Google Brain, the company’s deep learning and AI arm, has published research in this area for years. Back in 2015, a blockbuster paper titled “Inceptionism” introduced the media–and much of the public–to the concept of neural networks by showing how they “dream,” in wild, hallucinogenic images of clouds shaped like fish and fantastical birds. The images gripped our imaginations and changed how we talk about AI. But the point for the researchers was to show off “simple techniques for peeking inside these networks.”
This week, three years later, two of the same Google Brain researchers and their colleagues published a new paper on their progress called “The Building Blocks of Interpretability.” It shows a new way of seeing inside the brains of machines. The researchers’ word for this is “interpretability,” or the ability to understand. In short, they’ve built a series of interfaces for looking inside neural networks to see how they make decisions.
So how does a neural network see our world? Take a look at one example: a photo of a golden lab and a kitten frolicking that a neural network has labeled as a “Labrador retriever” and “tiger cat.” Using one of the researchers’ interfaces, you can see exactly how the neural net came to that decision, isolating certain areas of the photo with each neuron’s best guess about what it “sees” and how sure it is about that. (For instance, it was pretty sure about the dog’s “floppy ears,” and the cat’s “pointy ears.”) As layers of neurons work together, the machine’s understanding evolves, beginning with detecting edges to actual shapes and objects.
You’d be far better served by clicking around their demos yourself rather than listening to me try to explain them.
It’s the “why” of the research that’s so compelling.

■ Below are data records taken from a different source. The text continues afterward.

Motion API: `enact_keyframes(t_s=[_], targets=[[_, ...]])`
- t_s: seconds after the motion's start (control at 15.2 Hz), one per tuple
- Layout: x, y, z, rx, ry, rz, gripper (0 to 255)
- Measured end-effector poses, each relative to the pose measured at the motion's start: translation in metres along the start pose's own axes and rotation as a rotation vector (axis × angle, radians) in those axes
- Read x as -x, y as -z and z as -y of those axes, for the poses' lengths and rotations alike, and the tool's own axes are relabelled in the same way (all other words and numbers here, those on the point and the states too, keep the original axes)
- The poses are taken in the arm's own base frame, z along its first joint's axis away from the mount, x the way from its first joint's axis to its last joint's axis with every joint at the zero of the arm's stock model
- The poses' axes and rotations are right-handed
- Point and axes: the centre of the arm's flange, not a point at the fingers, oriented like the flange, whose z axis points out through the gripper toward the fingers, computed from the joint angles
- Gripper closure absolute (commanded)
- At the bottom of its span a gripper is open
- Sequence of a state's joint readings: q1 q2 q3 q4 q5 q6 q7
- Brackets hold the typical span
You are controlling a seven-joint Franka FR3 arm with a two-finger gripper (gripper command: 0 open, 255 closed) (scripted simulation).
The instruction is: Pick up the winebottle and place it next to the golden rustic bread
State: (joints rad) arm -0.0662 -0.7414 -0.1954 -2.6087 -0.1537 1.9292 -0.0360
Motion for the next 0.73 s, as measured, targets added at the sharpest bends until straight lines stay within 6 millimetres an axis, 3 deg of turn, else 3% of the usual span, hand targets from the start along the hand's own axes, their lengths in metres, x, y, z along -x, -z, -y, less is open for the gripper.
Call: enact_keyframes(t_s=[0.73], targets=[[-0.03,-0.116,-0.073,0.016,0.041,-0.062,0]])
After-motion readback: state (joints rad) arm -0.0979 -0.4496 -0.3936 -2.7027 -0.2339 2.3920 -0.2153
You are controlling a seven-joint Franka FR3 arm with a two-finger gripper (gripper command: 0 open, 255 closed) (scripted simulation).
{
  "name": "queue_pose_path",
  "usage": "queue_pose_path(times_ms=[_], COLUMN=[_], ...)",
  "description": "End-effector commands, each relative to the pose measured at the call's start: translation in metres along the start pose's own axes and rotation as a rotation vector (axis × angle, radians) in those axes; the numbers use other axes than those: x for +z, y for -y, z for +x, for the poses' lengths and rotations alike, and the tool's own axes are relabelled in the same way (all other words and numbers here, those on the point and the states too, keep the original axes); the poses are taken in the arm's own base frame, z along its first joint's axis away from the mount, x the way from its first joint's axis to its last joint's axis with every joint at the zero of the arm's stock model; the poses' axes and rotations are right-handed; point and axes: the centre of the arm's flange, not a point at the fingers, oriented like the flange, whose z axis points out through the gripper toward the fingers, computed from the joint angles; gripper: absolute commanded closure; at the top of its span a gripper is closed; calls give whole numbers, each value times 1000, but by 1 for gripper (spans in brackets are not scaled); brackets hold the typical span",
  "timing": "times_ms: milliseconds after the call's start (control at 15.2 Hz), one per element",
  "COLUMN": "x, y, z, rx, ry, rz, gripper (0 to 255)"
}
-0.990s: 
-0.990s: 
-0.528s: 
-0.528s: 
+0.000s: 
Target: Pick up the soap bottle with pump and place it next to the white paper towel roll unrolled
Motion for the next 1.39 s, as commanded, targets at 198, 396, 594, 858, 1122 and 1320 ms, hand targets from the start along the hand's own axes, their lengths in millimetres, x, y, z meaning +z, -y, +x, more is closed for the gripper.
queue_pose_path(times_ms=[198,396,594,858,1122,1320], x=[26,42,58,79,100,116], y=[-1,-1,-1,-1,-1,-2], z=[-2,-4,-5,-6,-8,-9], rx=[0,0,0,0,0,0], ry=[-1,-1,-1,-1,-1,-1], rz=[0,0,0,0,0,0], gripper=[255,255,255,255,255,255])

Right now, researchers can only assess neural networks based on their final decisions–we don’t really understand how they get to those decisions. That’s a big problem. If neural networks are participating in criminal justice, financial markets, national security, healthcare, and government, we need to understand why they make decisions, not just if they got them right or wrong. Transparency and accountability–basic tenets of democracy–are lost when we don’t. The paper proposes an interface that lets researchers peer into their neural networks, like looking through a literal window. Eventually, they posit, these interfaces could help researchers shape the actual thought process going on inside these digital brains.

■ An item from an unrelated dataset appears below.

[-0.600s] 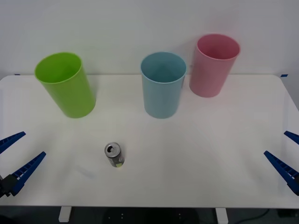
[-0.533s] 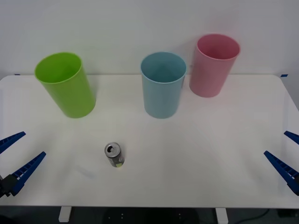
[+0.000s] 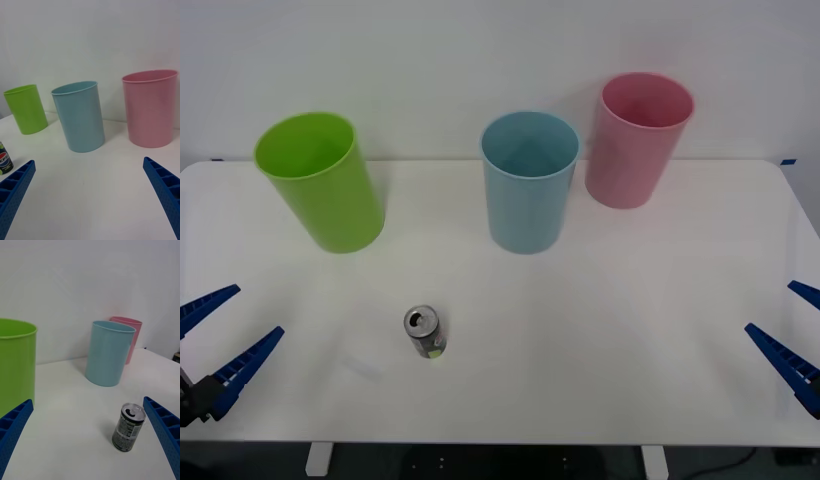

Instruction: Grasp the object on the table and drop it into the matching bin: aluminum can to the light blue bin, PET bottle to the pink bin.

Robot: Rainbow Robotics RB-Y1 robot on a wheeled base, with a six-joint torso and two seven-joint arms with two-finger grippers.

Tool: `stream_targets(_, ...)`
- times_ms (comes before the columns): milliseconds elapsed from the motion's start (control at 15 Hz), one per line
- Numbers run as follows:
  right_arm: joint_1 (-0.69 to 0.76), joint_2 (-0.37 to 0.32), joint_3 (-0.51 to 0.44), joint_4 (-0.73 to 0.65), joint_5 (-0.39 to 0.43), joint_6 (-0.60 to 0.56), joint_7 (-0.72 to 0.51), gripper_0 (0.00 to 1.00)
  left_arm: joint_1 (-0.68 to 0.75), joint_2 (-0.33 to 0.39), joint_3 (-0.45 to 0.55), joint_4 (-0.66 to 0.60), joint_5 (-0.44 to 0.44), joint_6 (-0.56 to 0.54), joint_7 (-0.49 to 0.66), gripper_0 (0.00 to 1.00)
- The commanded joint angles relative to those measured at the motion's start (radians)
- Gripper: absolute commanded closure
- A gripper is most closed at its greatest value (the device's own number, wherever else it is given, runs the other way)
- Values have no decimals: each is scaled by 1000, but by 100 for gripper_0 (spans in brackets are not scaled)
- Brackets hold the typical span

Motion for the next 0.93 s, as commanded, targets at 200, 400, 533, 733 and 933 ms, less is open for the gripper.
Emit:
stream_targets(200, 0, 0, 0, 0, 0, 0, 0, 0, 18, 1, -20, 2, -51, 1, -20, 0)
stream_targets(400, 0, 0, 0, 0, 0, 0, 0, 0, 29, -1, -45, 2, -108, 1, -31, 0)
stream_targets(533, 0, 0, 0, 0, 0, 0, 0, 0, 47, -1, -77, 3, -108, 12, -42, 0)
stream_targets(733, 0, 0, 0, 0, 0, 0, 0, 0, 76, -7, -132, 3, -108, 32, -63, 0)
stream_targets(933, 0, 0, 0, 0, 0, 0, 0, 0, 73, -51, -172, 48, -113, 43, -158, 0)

“Human feedback on the model’s decision-making process, facilitated by interpretability interfaces, could be a powerful solution to these problems,” the Google team writes. “It might allow us to train models not just to make the right decisions, but to make them for the right reasons.”
The researchers still have a long way to go, they hasten to add, and their approach isn’t without pitfalls (interfaces can still be tricked). It’s also worth noting that Google is far from the only organization trying to accomplish this goal. Just as the first graphical user interfaces let normal people look into the black box of early computers, these new interfaces might let society do something similar for AI.